» **WHAT YOU HAVE TO DO**
Each line of the material below must be transcribed exactly.

» **DATA EXCERPT**
□ □ □

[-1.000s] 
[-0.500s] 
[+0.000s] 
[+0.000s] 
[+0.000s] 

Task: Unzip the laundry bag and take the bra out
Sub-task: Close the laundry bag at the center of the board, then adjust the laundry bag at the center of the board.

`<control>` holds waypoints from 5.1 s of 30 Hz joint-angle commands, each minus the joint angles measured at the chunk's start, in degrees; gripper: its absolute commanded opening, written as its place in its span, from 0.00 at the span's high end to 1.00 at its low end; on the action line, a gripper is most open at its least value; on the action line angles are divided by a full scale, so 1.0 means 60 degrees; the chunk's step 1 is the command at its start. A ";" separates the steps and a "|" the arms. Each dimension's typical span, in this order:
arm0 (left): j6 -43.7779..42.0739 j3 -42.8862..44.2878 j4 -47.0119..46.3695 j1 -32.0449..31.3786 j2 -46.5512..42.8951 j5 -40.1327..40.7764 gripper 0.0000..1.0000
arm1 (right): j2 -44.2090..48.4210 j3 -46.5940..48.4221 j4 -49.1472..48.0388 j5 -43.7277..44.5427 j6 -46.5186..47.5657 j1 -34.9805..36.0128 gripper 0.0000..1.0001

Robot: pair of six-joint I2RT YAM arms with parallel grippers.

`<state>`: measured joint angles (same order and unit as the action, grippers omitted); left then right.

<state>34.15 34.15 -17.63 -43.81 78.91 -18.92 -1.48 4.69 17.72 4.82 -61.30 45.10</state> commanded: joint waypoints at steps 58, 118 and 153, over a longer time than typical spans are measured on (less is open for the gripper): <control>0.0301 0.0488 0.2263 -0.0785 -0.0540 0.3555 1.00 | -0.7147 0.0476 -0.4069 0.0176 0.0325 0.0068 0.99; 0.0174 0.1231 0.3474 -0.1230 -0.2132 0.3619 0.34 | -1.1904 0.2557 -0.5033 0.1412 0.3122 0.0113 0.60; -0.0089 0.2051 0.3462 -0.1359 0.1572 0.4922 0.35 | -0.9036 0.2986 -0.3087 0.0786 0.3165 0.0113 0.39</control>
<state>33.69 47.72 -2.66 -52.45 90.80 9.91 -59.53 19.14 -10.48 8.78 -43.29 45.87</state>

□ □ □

» **ANSWER BOX**
[-1.000s] 
[-0.500s] 
[+0.000s] 
[+0.000s] 
[+0.000s] 

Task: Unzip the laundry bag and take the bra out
Sub-task: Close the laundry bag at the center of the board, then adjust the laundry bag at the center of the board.

`<control>` holds waypoints from 5.1 s of 30 Hz joint-angle commands, each minus the joint angles measured at the chunk's start, in degrees; gripper: its absolute commanded opening, written as its place in its span, from 0.00 at the span's high end to 1.00 at its low end; on the action line, a gripper is most open at its least value; on the action line angles are divided by a full scale, so 1.0 means 60 degrees; the chunk's step 1 is the command at its start. A ";" separates the steps and a "|" the arms. Each dimension's typical span, in this order:
arm0 (left): j6 -43.7779..42.0739 j3 -42.8862..44.2878 j4 -47.0119..46.3695 j1 -32.0449..31.3786 j2 -46.5512..42.8951 j5 -40.1327..40.7764 gripper 0.0000..1.0000
arm1 (right): j2 -44.2090..48.4210 j3 -46.5940..48.4221 j4 -49.1472..48.0388 j5 -43.7277..44.5427 j6 -46.5186..47.5657 j1 -34.9805..36.0128 gripper 0.0000..1.0001

Robot: pair of six-joint I2RT YAM arms with parallel grippers.

`<state>`: measured joint angles (same order and unit as the action, grippers omitted); left then right.

<state>34.15 34.15 -17.63 -43.81 78.91 -18.92 -1.48 4.69 17.72 4.82 -61.30 45.10</state> commanded: joint waypoints at steps 58, 118 and 153, over a longer time than typical spans are measured on (less is open for the gripper): <control>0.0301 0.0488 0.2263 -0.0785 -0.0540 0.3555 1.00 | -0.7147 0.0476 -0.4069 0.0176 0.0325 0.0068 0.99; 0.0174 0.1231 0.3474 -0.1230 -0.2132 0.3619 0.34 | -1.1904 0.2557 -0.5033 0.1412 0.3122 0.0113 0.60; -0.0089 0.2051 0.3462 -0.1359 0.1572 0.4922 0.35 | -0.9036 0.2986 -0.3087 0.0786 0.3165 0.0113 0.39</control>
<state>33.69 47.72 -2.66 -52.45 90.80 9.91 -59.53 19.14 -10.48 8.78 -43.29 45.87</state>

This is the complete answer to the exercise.